Chinese outbound investment has had its ups and downs in recent years, along with the advancement of the Belt & Road Initiative and suffering a setback with COVID-19. In the aftermath of COVID-19, traditional playing fields will be levelled, new opportunities will arise, and valuable assets could become available at attractive prices. At the same time, Chinese buyers would need to be more flexible, be open to new acquisition approaches, and take on unfamiliar risks, all when navigating troubled markets marked by heightened political and cultural sensitivities.


[1] The discussion in this article is in broad and general terms in order to assist readers to acquire a basic understanding of the subject matter in question, and should not be construed as legal advice. If you have any specific or further questions, please feel free to contact the author to discuss.

[2] In the UK, see s213 Insolvency Act. In Singapore, see s340 Companies Act. In HK SAR, see s275 Companies (Winding Up and Miscellaneous Provisions) Ordinance.

[3] In the UK, see s214 Insolvency Act.

[4] In Singapore, see ss339(3) and 340(2) Companies Act. In HK SAR, there is presently no equivalent statutory provision.

[5] In the UK, the period of time is 2 years (see s240 Insolvency Act). In Singapore and HK SAR, the period of time is 5 years (In Singapore, see s227T Companies Act, read with ss98 and 100 of the Bankruptcy Act; In HK SAR, see s266B Companies (Winding Up and Miscellaneous Provisions) Ordinance).

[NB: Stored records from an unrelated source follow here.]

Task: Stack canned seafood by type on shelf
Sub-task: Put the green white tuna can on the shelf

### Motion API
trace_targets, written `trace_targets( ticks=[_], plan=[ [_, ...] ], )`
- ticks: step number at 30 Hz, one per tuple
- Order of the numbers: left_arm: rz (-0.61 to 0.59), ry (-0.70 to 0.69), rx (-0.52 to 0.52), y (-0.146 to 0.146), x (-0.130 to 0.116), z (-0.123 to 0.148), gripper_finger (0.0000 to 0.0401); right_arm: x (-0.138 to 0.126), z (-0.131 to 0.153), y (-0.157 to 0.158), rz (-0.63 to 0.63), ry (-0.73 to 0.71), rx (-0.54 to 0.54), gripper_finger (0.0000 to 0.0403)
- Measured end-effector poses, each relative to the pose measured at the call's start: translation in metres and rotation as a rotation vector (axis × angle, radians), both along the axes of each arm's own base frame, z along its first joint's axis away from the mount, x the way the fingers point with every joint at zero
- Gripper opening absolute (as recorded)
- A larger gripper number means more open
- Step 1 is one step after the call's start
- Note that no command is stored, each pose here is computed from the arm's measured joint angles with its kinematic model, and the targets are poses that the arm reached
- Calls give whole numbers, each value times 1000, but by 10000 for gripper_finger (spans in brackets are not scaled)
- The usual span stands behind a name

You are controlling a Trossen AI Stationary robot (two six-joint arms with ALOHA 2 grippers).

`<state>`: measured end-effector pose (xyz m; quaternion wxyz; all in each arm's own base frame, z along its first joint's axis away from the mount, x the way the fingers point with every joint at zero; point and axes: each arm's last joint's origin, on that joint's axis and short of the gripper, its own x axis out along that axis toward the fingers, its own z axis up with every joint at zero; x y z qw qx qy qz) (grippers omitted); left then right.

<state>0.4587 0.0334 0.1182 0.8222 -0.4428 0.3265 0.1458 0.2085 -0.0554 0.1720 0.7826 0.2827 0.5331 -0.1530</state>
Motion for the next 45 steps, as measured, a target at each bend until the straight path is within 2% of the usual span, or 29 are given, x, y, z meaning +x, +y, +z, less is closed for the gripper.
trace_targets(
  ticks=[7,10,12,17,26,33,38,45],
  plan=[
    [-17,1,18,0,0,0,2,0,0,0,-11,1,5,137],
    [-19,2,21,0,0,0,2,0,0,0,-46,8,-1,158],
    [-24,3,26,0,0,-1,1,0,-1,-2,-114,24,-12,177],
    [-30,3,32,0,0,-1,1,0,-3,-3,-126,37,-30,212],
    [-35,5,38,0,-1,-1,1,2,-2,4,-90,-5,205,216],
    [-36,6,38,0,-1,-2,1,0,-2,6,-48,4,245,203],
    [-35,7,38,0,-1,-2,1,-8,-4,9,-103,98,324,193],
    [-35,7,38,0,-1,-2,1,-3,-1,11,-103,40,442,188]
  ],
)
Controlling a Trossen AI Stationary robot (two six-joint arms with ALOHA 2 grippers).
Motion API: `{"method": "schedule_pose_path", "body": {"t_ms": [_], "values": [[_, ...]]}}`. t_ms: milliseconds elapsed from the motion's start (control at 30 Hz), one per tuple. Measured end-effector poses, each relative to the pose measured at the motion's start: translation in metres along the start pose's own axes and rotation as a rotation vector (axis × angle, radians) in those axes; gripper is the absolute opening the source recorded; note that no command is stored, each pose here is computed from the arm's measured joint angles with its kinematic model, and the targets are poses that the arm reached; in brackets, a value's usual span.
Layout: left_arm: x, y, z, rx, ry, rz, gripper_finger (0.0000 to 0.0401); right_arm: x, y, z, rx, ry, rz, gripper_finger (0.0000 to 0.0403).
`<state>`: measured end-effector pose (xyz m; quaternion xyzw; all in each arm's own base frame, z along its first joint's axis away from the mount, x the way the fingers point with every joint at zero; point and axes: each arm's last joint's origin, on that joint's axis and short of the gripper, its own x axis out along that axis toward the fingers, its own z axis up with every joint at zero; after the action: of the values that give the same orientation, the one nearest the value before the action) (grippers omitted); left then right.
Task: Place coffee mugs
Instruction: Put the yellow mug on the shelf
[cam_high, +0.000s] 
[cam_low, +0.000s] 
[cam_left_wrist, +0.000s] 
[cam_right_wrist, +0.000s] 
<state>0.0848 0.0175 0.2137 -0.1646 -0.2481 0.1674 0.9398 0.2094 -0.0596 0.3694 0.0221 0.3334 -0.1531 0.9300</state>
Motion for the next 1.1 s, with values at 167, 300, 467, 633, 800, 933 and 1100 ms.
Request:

[6] In the UK, see s238 Insolvency Act. In Singapore, see s227T Companies Act, read with ss98 and 100 of the Bankruptcy Act. In HK SAR, see ss265D and 265E Companies (Winding Up and Miscellaneous Provisions) Ordinance.

[7] In the UK, Singapore and HK SAR, the period of time is 2 years where it involves a connected person/associate, and 6 months in other cases (In the UK, see s 240 Insolvency Act; In Singapore, see s227T Companies Act, read with ss99 and 100 of the Bankruptcy Act; In HK SAR, see s266B Companies (Winding Up and Miscellaneous Provisions) Ordinance).

[8] In the UK, see s239 Insolvency Act. In Singapore, see s227T Companies Act, read with ss99 and 100 of the Bankruptcy Act). In HK SAR, see s266 and 266A Companies (Winding Up and Miscellaneous Provisions) Ordinance.